= REQUIRED ACTION =
Copy out, unchanged, the entries below from the "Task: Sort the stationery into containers" line to the final line. Omit pictures.

################

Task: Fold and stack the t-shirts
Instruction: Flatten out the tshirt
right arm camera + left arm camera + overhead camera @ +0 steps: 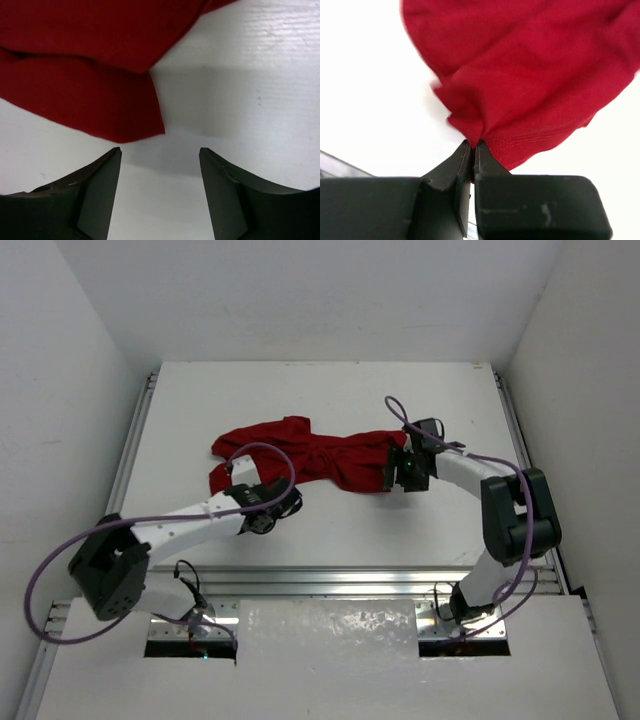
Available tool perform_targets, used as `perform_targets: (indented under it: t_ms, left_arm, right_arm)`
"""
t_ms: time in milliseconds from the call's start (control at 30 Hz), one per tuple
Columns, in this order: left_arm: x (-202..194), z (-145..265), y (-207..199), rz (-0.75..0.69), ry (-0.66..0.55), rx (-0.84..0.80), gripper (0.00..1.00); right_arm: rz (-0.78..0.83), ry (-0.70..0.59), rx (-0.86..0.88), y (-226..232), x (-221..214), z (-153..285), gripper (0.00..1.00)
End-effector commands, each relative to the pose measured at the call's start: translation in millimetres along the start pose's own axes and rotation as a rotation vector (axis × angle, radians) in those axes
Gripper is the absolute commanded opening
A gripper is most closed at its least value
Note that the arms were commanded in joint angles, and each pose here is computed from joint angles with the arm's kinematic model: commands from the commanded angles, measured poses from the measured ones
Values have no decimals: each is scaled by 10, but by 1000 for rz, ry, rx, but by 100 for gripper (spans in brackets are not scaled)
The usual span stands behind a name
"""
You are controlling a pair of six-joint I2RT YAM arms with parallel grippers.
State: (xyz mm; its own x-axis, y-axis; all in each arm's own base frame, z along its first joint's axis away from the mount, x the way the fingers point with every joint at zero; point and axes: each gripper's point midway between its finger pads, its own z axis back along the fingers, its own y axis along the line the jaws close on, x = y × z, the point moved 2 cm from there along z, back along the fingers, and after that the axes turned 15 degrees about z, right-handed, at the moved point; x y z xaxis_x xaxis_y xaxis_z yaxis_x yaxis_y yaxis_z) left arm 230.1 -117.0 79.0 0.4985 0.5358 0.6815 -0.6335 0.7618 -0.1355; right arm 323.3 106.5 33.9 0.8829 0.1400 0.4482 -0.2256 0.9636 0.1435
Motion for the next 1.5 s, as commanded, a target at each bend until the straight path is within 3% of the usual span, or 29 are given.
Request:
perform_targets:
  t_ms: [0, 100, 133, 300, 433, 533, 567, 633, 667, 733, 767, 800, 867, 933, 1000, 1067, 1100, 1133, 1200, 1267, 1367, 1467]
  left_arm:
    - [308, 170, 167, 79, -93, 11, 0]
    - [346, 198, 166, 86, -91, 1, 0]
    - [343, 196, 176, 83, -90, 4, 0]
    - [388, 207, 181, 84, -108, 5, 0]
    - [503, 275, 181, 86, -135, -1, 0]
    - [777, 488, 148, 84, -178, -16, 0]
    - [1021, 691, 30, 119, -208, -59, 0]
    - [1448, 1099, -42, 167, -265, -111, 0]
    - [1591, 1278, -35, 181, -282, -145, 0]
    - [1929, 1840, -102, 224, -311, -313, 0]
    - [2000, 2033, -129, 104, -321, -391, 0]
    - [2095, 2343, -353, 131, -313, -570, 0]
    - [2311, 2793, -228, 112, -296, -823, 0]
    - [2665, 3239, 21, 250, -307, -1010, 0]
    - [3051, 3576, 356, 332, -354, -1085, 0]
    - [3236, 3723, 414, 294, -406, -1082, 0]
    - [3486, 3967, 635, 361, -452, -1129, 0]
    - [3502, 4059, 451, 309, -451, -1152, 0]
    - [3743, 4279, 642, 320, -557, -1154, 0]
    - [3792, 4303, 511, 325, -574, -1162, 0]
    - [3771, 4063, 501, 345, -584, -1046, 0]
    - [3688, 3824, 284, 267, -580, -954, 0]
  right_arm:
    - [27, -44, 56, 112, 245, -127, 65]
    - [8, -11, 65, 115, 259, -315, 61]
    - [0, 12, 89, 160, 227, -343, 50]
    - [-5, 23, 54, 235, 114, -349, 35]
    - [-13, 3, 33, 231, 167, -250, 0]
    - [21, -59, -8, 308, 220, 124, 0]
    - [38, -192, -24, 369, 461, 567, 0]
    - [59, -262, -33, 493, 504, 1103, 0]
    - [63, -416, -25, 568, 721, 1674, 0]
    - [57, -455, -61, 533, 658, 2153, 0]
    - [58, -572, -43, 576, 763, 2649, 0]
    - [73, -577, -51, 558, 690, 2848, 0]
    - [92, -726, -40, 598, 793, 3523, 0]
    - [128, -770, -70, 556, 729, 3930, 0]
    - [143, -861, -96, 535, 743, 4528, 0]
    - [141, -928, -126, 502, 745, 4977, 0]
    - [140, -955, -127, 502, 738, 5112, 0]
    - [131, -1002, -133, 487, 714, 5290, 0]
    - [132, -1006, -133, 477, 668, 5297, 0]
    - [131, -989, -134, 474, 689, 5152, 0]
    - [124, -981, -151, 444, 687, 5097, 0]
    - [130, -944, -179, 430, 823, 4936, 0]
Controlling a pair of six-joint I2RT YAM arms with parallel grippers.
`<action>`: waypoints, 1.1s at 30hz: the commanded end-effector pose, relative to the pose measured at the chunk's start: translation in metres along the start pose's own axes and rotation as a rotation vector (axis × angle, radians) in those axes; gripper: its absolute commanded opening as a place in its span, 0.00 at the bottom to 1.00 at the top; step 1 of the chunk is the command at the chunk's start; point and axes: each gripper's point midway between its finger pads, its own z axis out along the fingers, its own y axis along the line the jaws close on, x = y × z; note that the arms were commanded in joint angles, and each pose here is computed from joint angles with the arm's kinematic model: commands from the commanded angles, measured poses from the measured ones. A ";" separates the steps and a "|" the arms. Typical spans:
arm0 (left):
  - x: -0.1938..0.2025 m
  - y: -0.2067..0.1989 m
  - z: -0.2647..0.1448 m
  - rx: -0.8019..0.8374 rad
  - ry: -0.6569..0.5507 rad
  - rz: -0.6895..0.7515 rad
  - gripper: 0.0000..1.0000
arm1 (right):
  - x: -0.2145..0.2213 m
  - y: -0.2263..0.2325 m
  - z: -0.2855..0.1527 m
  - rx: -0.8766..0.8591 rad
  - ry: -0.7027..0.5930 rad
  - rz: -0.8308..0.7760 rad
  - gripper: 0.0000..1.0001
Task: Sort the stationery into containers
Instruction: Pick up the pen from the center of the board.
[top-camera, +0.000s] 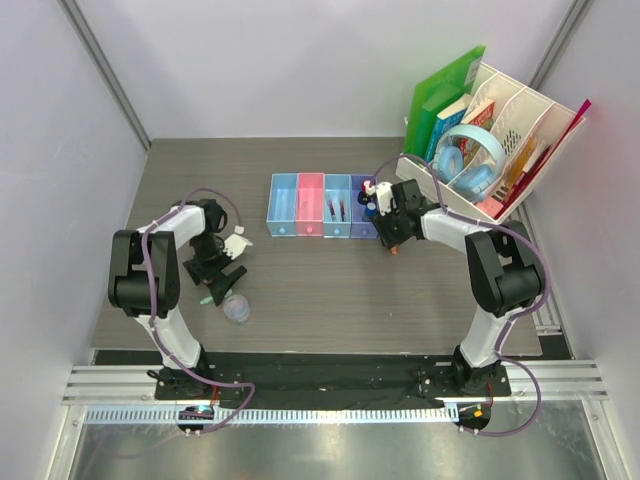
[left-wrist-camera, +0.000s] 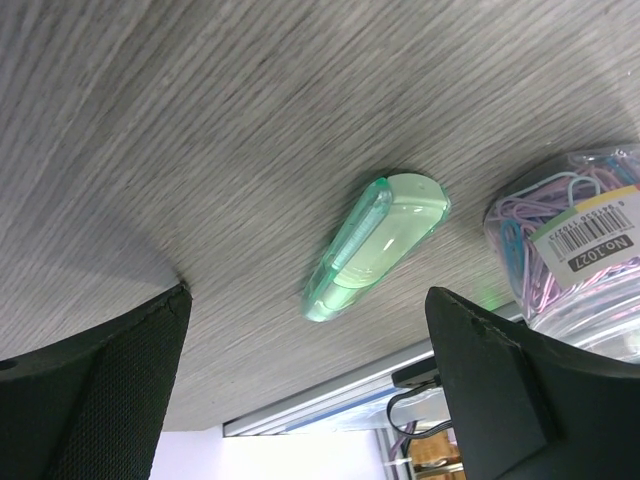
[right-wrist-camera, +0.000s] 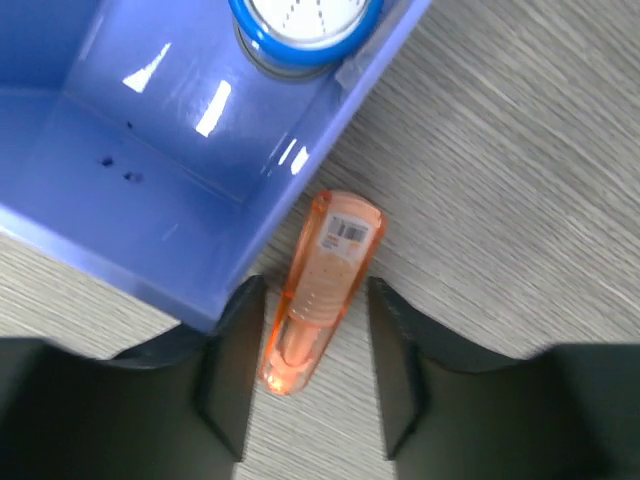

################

= RESPONSE AREA =
Task: Sort the stationery into containers
Instruction: Pick up the pen from the center of the board.
[top-camera, +0.000s] 
[left-wrist-camera, +0.000s] 
[right-wrist-camera, +0.000s] 

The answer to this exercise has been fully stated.